Kenzie mengangguk lalu pergi menjauh dari kelas Audi. Mata Audi tidak lepas dari punggung Kenzie. Ia sangat bersyukur karena bisa berinteraksi dengan Kenzie lagi walaupun hanya sebatas itu.
Bel pulang sekolah berbunyi. Audi sedang menunggu Alex yang berlatih futsal di lapangan sekolah. Alex terlihat mahir memainkan si kulit bundar, Audi sibuk mengambil beberapa gambar Alex. Fotografi adalah hobi baru Audi, walaupun hasilnya belum sangat bagus.
"Lagi suka fotografi?" tanya seseorang dari belakang Audi.
Suara itu tidak asing bagi Audi, ia menolehkan kepalanya dengan perlahan. Ternyata itu adalah Kenzie.
"Kenzie?"
"Iya ini gue," jawab Kenzie dengan tersenyum.

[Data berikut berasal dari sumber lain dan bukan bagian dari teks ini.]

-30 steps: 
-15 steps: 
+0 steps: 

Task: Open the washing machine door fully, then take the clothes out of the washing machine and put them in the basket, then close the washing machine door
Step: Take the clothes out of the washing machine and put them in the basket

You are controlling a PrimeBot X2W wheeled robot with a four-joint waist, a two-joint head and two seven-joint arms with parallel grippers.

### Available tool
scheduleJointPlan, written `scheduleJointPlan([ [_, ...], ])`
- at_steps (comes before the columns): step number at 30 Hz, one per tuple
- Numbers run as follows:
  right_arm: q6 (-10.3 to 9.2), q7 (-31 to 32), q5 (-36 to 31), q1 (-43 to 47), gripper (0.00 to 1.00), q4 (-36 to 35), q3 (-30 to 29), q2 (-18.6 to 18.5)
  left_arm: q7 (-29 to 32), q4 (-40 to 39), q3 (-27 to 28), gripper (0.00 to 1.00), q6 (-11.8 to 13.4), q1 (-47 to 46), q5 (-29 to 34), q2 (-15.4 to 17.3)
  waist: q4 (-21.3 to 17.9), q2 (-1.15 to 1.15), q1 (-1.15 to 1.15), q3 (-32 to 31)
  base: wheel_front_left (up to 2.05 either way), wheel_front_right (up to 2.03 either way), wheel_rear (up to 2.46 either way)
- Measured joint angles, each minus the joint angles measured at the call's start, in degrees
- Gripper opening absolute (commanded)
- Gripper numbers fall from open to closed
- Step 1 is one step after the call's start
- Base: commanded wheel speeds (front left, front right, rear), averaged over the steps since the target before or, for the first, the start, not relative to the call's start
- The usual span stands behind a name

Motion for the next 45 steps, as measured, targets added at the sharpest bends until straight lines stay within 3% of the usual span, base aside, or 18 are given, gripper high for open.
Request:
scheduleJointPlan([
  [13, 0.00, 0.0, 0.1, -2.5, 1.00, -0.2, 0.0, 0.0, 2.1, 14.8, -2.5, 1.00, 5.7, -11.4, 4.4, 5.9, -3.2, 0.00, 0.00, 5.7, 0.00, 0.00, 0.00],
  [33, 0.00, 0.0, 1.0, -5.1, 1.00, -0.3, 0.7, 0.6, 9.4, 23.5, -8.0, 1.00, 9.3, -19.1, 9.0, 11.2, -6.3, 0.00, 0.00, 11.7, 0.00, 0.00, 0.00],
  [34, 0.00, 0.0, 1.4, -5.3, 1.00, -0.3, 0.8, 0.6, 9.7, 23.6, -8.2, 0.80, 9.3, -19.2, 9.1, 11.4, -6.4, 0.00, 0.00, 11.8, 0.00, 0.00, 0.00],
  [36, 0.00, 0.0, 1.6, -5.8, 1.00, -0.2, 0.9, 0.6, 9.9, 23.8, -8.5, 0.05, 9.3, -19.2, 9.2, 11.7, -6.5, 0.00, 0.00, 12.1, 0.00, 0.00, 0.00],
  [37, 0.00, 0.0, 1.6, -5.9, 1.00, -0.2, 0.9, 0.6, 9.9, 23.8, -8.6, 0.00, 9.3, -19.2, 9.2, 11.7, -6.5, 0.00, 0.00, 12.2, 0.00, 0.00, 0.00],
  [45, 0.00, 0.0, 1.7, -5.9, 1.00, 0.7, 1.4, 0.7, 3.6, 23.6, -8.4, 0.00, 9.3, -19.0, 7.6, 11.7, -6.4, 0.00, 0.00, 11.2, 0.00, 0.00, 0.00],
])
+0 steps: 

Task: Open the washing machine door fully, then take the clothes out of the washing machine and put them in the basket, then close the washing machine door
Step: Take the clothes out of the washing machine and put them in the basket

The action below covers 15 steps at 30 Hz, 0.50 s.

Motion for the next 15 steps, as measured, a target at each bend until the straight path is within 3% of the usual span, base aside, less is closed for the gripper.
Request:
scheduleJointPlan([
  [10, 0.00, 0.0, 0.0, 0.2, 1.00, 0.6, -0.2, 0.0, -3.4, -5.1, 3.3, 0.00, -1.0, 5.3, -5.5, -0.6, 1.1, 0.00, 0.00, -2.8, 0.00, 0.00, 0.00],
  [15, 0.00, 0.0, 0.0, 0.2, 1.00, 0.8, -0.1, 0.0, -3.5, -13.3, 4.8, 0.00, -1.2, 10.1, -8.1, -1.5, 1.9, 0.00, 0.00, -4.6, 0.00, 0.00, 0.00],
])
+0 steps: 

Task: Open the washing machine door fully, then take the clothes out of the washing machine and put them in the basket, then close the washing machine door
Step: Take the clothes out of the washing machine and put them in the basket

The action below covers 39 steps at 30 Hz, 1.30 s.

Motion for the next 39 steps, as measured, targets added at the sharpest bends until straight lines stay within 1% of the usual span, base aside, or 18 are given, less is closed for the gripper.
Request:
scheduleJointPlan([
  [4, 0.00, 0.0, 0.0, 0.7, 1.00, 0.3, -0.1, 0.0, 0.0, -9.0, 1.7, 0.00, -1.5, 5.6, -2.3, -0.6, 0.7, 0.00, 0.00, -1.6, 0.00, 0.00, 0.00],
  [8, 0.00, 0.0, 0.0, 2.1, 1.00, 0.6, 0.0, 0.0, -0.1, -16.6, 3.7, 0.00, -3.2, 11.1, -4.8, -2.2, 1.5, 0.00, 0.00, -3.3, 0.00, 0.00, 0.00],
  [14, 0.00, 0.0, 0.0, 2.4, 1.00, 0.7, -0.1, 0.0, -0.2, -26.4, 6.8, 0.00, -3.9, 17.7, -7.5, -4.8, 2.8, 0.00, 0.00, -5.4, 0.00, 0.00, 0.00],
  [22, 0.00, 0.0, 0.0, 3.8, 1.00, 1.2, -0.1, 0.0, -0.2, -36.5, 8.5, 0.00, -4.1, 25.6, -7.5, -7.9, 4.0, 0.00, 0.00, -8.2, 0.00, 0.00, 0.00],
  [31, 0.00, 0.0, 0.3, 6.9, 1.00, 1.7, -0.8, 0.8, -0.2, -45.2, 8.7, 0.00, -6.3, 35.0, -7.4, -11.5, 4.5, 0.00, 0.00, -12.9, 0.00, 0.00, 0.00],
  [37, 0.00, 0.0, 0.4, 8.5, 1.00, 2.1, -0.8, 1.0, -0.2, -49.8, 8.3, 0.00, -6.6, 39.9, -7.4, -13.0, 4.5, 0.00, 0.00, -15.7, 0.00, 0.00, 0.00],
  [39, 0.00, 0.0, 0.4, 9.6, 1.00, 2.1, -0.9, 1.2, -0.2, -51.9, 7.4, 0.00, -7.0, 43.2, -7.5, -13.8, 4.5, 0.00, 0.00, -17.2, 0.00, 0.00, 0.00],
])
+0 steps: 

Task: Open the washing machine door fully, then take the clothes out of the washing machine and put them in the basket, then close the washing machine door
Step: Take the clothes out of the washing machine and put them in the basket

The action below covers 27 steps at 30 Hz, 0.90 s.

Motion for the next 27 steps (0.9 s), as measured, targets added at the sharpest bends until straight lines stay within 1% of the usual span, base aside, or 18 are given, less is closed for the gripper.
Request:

"Ngapain lo disini?" tanya Audi dengan ragu.
Kenzie tertawa kecil lalu menatap kedua mata milik Audi. "Emangnya kalau gue kangen sama lo, nggak boleh?"
Audi hanya diam, bibirnya tak mampu lagi berucap. Jantungnya berdegup sangat kencang dan ia tidak percaya jika Kenzie mengatakan itu.
"Kok diam sih?"
"Eh iya. Lo ngomong apa tadi? Maaf gue nggak dengar," ucap Audi berbohong.
"Lo lucu kalau panik kayak gini. Gue sayang sama lo." Mata Audi terbelalak, apakah Kenzie tidak salah berbicara? Jadi, selama ini Kenzie masih menyayanginya?
Alex melihat Audi dan Kenzie yang sedang mengobrol. Ia langsung menghampiri mereka dan mengajak Audi pulang. Alex tidak ingin Kenzie kembali menyakiti hati pujaan hatinya itu. Ia tidak ingin ada air mata lagi yang terjatuh karena Kenzie.
"Kalian ngapain? Ayo pulang," ajak Alex lalu menarik tangan Audi.
"Gue pulang dulu ya, Kenzie. Sampai ketemu besok," pamit Audi lalu berjalan mengikuti langkah kaki Alex.
Kenzie tersenyum. Ia bahagia bisa mengobrol lagi dengan Audi, walaupun hanya sebentar. Kenzie juga bahagia karena ada Alex yang selalu menjaga Audi.
"Gue bahagia karena bisa ngobrol lagi sama lo, walaupun ada pembatas besar yang menghalangi kita yaitu Alex," gumam Kenzie.